Nuestra imagen que se relaciona con la imagen del otro, un ruido que generalmente sólo está conteniendo silencio y vacío.
Más allá, Second Life nos permite crear una identidad completamente nueva y llevar una vida paralela que se desarrolla en la red. La imagen física de esta vida la configuramos nosotros mismos, creamos nuestro avatar como nos plazca: podemos cambiar nuestro sexo, raza, edad, profesión, para relacionarnos con otros avatares; en Second Life trabajamos, hacemos amigos, nos enamoramos, nos casamos, tenemos hijos, viajamos, incluso formamos movimientos políticos, vamos a fiestas, exposiciones de arte, nos enfermamos y hasta morimos; en fin, todo un mundo que para algunas personas es referente del mundo real.
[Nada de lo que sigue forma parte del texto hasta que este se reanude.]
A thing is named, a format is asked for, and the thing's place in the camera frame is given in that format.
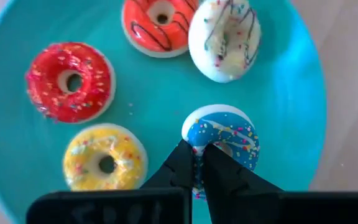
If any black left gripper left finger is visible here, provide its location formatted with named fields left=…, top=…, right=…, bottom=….
left=25, top=139, right=195, bottom=224

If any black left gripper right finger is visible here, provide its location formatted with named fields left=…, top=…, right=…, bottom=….
left=201, top=143, right=358, bottom=224

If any blue frosted sprinkle donut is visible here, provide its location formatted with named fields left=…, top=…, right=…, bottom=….
left=181, top=103, right=261, bottom=200

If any yellow frosted sprinkle donut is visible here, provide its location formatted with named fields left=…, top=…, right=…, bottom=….
left=62, top=122, right=149, bottom=192

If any large teal plate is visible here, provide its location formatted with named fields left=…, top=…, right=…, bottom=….
left=0, top=0, right=328, bottom=224

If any white donut with drizzle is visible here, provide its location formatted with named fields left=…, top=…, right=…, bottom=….
left=188, top=0, right=262, bottom=84

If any red frosted sprinkle donut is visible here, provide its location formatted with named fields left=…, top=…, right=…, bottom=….
left=24, top=41, right=117, bottom=125

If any orange donut with chocolate drizzle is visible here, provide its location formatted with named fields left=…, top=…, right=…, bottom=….
left=121, top=0, right=200, bottom=59

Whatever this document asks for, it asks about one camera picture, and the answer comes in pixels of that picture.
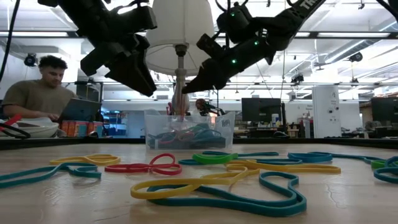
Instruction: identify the green rubber band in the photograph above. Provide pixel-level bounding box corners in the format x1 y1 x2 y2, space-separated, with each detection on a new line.
192 151 239 166
369 159 388 170

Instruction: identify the person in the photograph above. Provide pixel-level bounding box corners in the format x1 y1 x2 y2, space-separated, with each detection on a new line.
1 55 78 123
195 98 216 117

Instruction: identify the clear plastic bin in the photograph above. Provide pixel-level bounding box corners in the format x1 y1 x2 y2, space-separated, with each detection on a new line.
144 111 236 151

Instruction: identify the grey laptop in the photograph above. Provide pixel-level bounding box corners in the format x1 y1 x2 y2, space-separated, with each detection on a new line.
58 97 103 123

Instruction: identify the white shade silver table lamp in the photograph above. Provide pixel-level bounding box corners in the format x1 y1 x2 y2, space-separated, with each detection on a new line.
145 0 216 116

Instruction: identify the black computer monitor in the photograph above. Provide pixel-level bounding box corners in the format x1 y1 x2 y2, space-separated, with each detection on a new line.
241 97 282 123
371 97 398 124

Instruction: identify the black hanging cable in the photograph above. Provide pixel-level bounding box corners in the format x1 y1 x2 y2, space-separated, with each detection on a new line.
0 0 21 82

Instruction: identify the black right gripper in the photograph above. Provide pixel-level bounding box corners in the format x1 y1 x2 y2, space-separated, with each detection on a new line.
182 32 275 95

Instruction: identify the white cabinet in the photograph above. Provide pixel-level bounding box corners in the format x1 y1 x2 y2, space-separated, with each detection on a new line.
312 85 343 139

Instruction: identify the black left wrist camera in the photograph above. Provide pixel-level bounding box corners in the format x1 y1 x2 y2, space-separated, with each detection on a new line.
109 5 158 32

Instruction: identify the white bowl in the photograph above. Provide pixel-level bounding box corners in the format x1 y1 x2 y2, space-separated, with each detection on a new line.
0 116 60 139

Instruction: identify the yellow rubber band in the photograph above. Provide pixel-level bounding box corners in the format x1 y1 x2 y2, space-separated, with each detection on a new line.
130 166 261 200
226 159 342 175
49 153 122 167

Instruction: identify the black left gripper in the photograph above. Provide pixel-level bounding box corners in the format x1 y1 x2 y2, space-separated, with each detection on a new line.
80 33 158 98

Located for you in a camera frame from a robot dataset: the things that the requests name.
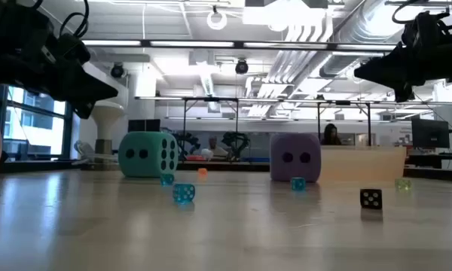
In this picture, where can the black computer monitor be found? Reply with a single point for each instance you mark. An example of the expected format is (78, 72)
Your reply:
(429, 133)

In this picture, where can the black background robot arm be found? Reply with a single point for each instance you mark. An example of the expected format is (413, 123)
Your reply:
(236, 140)
(188, 141)

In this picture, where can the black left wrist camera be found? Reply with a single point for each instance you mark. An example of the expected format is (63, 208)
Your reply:
(73, 49)

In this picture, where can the black aluminium table frame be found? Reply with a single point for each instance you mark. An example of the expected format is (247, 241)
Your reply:
(41, 165)

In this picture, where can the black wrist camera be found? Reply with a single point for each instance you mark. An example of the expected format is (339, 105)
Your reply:
(418, 30)
(73, 49)

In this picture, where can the large teal foam die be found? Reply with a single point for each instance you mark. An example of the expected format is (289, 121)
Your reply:
(147, 165)

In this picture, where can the black double monitor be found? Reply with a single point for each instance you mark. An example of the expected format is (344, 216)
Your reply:
(143, 126)

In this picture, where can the dark window frame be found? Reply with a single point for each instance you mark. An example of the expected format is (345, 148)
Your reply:
(0, 113)

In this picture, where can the black workstation frame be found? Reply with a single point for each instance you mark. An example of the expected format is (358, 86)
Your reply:
(368, 124)
(184, 128)

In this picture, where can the small black die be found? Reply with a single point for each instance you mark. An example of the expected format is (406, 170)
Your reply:
(371, 199)

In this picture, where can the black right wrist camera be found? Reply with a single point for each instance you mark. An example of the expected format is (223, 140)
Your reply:
(418, 30)

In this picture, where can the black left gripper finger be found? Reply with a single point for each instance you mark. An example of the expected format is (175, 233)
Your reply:
(83, 84)
(86, 109)

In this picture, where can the large purple foam die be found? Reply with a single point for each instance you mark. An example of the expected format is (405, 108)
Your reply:
(295, 173)

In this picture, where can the black ceiling camera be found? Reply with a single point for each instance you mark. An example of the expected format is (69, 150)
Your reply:
(117, 70)
(242, 67)

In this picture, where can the orange translucent plastic bin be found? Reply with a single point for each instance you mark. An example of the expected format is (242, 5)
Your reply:
(361, 163)

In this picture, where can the small orange translucent die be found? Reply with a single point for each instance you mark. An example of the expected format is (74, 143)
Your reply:
(202, 172)

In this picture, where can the small cyan translucent die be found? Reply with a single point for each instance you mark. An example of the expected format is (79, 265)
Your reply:
(167, 179)
(184, 193)
(298, 183)

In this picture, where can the white mushroom lamp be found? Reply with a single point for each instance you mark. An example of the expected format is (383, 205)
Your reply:
(107, 113)

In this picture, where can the black beam with light strips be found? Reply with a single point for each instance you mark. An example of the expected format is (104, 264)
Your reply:
(239, 44)

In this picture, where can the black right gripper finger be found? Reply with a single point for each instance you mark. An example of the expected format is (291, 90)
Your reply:
(404, 92)
(376, 73)

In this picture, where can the small green translucent die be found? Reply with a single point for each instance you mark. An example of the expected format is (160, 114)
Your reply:
(403, 184)

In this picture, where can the person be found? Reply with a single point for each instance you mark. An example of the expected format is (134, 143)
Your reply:
(330, 135)
(212, 145)

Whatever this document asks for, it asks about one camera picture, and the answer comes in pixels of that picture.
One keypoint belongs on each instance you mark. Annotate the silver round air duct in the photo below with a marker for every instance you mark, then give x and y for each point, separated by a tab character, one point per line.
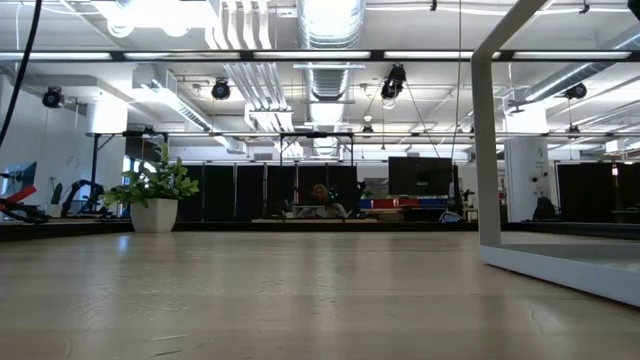
330	80

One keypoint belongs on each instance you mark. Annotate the person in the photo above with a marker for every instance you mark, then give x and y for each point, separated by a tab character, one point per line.
320	202

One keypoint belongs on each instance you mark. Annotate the red and blue boxes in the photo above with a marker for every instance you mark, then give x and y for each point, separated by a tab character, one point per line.
400	203

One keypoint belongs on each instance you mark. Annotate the black ceiling spotlight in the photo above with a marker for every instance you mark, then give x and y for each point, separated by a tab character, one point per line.
393	82
220	89
575	91
52	96

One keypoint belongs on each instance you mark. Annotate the black aluminium table frame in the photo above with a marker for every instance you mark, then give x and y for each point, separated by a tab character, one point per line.
75	230

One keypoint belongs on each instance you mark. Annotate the red machine part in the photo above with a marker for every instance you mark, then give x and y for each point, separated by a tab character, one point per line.
12	194

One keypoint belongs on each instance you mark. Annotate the black tv monitor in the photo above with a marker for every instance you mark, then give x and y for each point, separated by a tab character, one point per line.
420	175

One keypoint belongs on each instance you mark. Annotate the black partition panel row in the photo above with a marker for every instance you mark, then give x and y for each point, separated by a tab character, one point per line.
595	192
250	187

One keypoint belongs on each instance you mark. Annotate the white round pillar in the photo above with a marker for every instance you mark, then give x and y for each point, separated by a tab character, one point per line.
527	180

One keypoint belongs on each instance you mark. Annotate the black bag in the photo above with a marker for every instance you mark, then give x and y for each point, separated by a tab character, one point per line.
545	209

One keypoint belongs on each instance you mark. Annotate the black overhead crossbar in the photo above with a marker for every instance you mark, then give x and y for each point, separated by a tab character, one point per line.
200	55

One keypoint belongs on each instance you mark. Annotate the white metal frame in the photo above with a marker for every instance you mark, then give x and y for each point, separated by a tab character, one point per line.
485	150

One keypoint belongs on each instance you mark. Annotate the green plant in white pot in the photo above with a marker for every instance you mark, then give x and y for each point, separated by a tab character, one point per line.
155	182

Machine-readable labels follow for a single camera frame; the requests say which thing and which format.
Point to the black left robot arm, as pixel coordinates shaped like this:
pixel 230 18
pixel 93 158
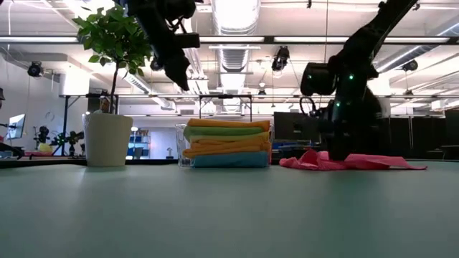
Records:
pixel 161 9

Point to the green table mat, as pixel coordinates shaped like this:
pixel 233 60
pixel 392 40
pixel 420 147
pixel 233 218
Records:
pixel 229 215

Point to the white-screen monitor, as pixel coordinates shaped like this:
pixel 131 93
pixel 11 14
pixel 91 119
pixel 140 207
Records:
pixel 16 125

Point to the lab bench robot arm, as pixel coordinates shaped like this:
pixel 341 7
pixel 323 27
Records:
pixel 71 138

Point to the black light strip bar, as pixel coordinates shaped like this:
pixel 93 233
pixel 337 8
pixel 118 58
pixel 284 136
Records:
pixel 233 39

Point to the black computer monitor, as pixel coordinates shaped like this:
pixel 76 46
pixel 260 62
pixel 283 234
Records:
pixel 294 125

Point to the clear plastic bin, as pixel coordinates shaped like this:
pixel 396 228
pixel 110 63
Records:
pixel 181 150

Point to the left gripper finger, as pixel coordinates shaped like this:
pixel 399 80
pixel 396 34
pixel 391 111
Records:
pixel 175 68
pixel 185 71

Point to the blue microfiber towel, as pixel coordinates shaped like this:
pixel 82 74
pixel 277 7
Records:
pixel 233 160

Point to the black rail stand post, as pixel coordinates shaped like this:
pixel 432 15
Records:
pixel 65 125

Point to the long horizontal ceiling rail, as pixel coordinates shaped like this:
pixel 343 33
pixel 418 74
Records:
pixel 233 96

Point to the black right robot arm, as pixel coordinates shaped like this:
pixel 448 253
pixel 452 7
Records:
pixel 376 28

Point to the black hanging spotlight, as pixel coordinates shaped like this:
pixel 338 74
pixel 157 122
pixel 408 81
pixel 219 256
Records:
pixel 280 59
pixel 155 66
pixel 410 65
pixel 35 69

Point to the blue storage shelf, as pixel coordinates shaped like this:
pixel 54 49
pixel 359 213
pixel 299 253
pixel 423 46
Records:
pixel 138 143

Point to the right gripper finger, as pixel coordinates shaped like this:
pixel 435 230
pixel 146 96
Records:
pixel 349 152
pixel 336 152

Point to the yellow microfiber towel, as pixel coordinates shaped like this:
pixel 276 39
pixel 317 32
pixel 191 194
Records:
pixel 251 137

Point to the green leafy plant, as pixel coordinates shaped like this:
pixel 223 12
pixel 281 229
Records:
pixel 114 36

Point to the pink microfiber towel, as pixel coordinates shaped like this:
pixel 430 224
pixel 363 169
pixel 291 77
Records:
pixel 376 162

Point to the beige plant pot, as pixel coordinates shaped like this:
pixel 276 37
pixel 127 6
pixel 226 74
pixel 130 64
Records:
pixel 107 139

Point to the green microfiber towel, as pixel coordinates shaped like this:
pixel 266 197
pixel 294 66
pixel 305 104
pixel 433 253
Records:
pixel 222 131

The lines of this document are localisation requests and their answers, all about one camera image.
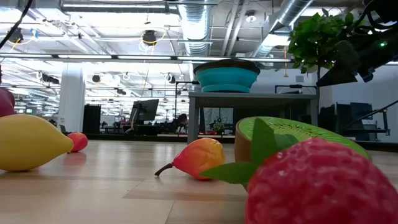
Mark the person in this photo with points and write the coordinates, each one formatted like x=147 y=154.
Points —
x=183 y=121

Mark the silver ventilation duct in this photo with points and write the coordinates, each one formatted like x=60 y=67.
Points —
x=280 y=21
x=196 y=25

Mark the pink dragon fruit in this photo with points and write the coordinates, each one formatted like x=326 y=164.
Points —
x=5 y=102

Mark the white building column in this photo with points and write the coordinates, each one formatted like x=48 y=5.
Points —
x=71 y=99

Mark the green kiwi half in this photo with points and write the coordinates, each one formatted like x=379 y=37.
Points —
x=311 y=130

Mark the small orange pear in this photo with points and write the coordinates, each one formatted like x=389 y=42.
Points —
x=199 y=157

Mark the dark computer monitor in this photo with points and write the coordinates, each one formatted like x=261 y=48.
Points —
x=360 y=110

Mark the grey perforated metal shelf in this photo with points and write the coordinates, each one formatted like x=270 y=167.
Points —
x=248 y=99

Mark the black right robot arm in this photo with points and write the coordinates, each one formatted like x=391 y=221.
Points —
x=382 y=31

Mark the small orange peach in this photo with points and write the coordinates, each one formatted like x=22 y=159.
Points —
x=79 y=141

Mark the yellow lemon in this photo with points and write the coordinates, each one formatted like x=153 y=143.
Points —
x=31 y=143

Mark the black desk monitor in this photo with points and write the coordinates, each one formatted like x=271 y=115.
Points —
x=146 y=110

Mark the black overhead camera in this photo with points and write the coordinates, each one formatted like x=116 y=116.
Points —
x=150 y=37

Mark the black cabinet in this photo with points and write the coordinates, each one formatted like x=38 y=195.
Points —
x=91 y=118

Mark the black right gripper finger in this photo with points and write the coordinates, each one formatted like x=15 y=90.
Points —
x=339 y=76

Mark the red plastic strawberry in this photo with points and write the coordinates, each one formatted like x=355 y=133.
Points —
x=311 y=186

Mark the green plant in black pot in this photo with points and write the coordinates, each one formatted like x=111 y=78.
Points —
x=311 y=40

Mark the long horizontal light bar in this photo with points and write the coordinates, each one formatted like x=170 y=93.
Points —
x=186 y=58

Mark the small potted plant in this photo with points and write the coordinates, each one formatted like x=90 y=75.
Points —
x=218 y=127

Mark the blue collapsible colander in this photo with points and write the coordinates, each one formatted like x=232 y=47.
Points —
x=227 y=79

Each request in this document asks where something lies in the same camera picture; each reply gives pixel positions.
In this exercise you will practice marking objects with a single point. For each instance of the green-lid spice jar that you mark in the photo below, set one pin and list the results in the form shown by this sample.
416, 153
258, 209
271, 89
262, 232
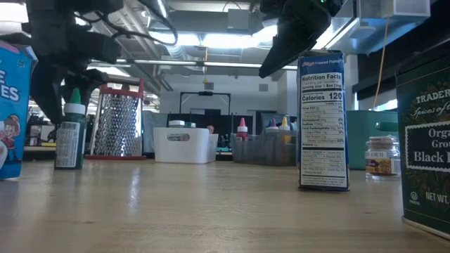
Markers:
190, 124

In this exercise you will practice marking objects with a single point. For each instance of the blue-capped food colouring bottle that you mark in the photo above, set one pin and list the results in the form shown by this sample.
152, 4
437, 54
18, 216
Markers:
293, 126

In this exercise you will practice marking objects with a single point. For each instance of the green plastic bin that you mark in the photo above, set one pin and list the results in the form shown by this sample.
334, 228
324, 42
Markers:
356, 140

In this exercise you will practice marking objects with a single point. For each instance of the grey translucent plastic bin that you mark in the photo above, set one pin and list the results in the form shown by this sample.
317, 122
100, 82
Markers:
263, 151

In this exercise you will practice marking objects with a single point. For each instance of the grey ceiling box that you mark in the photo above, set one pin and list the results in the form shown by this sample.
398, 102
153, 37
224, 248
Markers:
239, 19

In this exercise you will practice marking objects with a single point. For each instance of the pink-capped food colouring bottle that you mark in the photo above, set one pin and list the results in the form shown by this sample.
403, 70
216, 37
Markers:
242, 128

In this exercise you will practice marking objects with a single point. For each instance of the dark pepper tin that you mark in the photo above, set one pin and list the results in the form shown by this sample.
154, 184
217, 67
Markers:
427, 147

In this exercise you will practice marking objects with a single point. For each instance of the white-lid seasoning jar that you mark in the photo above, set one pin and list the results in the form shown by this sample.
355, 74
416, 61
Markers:
176, 123

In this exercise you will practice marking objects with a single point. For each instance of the white plastic bin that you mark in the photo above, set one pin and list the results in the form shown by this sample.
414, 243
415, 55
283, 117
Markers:
183, 147

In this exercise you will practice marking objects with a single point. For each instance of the blue Rice Krispies box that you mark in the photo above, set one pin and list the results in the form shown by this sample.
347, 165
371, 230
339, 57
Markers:
14, 105

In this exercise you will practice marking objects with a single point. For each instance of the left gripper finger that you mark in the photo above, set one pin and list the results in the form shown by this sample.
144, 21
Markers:
47, 95
86, 84

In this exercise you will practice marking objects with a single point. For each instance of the blue Frosted Flakes box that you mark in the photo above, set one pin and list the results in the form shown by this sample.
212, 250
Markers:
322, 126

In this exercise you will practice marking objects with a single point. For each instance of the red metal box grater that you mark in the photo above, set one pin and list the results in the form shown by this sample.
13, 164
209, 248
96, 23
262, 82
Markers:
119, 126

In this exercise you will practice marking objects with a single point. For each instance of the yellow food colouring bottle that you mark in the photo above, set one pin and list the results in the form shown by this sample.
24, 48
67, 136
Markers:
284, 123

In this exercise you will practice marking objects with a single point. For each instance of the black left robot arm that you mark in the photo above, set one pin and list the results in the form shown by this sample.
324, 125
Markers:
63, 15

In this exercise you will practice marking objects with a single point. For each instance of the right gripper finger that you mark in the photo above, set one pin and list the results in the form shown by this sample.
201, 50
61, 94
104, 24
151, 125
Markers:
292, 42

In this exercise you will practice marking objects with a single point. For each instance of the clear jar with orange label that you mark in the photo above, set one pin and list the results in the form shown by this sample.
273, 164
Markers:
382, 158

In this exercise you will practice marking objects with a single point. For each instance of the green-capped food colouring bottle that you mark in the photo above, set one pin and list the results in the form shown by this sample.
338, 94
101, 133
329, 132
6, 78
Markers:
70, 140

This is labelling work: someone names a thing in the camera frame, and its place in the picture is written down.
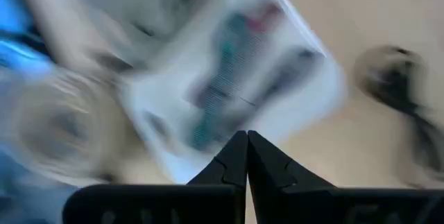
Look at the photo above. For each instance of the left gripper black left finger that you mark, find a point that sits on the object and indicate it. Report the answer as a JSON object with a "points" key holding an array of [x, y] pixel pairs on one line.
{"points": [[208, 199]]}

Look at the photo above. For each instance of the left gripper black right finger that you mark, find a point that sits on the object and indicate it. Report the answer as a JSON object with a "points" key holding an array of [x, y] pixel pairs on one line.
{"points": [[295, 203]]}

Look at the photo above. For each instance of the white plastic bin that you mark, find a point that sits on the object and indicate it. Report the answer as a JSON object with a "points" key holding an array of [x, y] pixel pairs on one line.
{"points": [[166, 88]]}

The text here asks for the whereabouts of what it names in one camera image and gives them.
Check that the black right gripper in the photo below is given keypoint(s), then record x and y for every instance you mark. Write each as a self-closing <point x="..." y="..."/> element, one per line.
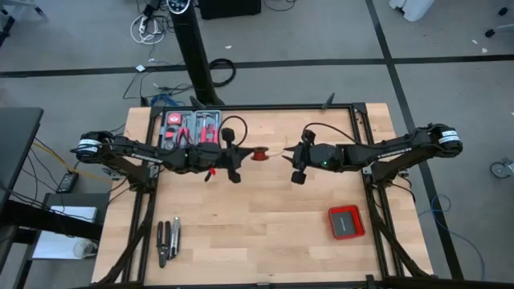
<point x="303" y="157"/>

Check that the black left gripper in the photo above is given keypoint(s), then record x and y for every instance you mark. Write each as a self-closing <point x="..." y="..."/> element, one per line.
<point x="229" y="157"/>

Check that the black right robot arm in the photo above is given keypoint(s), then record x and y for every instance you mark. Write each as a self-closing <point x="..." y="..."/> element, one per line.
<point x="381" y="149"/>

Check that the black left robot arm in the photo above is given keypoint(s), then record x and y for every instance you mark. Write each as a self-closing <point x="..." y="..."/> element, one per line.
<point x="128" y="149"/>

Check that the grey tool kit case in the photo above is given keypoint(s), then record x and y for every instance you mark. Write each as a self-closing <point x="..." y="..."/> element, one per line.
<point x="192" y="118"/>

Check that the small red box cutter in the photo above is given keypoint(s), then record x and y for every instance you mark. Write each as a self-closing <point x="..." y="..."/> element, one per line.
<point x="170" y="133"/>

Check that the red tape measure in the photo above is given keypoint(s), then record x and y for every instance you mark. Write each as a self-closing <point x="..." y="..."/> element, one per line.
<point x="175" y="119"/>

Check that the dark grey rectangular block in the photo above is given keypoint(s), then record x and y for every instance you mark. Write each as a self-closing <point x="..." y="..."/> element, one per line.
<point x="344" y="223"/>

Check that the red square tray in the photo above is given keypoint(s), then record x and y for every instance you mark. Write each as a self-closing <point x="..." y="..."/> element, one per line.
<point x="350" y="236"/>

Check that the black tower fan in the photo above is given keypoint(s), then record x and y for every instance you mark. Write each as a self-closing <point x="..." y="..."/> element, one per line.
<point x="192" y="48"/>

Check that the black floor box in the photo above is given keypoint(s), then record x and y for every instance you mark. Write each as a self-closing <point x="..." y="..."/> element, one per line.
<point x="229" y="8"/>

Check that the white power strip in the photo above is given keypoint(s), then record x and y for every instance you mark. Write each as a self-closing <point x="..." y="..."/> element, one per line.
<point x="142" y="25"/>

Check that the black power adapter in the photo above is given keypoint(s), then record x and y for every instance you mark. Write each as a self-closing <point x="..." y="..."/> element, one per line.
<point x="67" y="182"/>

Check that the clear plastic cup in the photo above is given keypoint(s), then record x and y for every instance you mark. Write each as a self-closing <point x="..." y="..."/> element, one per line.
<point x="85" y="249"/>

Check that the grey caster wheel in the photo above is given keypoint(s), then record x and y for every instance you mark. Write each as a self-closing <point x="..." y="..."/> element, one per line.
<point x="500" y="169"/>

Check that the black desk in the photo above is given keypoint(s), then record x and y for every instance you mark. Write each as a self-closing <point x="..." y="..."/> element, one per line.
<point x="18" y="136"/>

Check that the office chair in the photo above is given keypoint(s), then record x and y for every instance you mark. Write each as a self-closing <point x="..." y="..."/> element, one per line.
<point x="507" y="28"/>

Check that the black angled bracket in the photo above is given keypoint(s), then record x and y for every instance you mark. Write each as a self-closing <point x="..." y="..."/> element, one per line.
<point x="198" y="103"/>
<point x="328" y="102"/>

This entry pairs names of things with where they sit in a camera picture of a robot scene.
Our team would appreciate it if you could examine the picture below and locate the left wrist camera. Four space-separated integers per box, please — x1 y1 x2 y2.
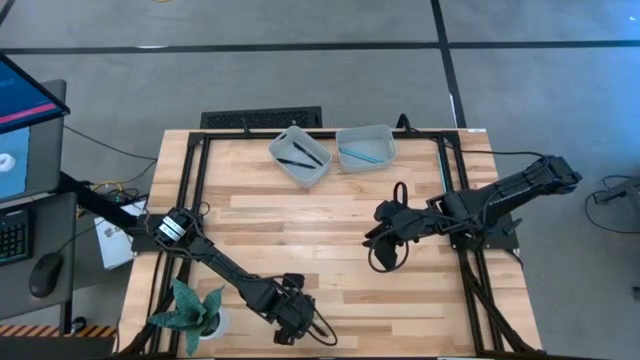
281 272 307 294

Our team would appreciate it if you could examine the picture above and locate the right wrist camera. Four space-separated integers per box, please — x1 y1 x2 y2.
373 199 402 225

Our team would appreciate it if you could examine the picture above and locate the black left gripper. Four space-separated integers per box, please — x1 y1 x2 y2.
257 288 317 346

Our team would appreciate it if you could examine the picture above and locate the black computer mouse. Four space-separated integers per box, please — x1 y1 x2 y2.
28 252 65 300

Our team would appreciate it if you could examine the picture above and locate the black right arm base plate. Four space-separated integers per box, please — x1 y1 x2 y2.
446 209 521 252

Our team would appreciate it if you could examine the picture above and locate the dark grey box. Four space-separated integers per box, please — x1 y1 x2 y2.
0 335 117 360

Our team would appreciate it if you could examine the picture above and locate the blue pencil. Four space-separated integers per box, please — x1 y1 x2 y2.
338 147 385 165

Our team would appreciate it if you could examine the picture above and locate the blue screen computer monitor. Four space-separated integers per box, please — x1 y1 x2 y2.
0 52 71 136

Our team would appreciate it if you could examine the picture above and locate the black diagonal bar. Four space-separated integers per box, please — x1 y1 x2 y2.
58 172 149 232

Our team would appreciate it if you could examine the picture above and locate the grey plastic bin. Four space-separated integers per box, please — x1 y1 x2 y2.
334 123 399 175
267 124 334 190

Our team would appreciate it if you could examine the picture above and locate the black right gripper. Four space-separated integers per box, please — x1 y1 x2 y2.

Por eso, plantearle a un grupo de artistas que elabore un retrato siempre tendrá vigencia, aunque los museos e iglesias estén llenos de esculturas, pinturas y más recientemente fotografías que nos hablan, entre otras cosas, de la relación que establecen los artistas con el poder (del clero, de la nobleza, del ejército, del capital). Retratos del dios que concebimos a imagen y semejanza nuestra, para que a su vez nos creara a imagen y semejanza suya -objetos de adoración en sí mismos, ante los cuales el devoto se arrodilla y reza-. Imágenes otras de poder, retratos de reyes, emperadores y obispos; el guerrero victorioso en el campo de batalla, retratos que hablan de su tiempo, de las relaciones sociales y los conflictos que vivimos, donde se habla del amor, de la soledad, de la ambición, de la muerte, de los triunfos y miserias que relatan nuestra vida desde tiempos inmemoriales.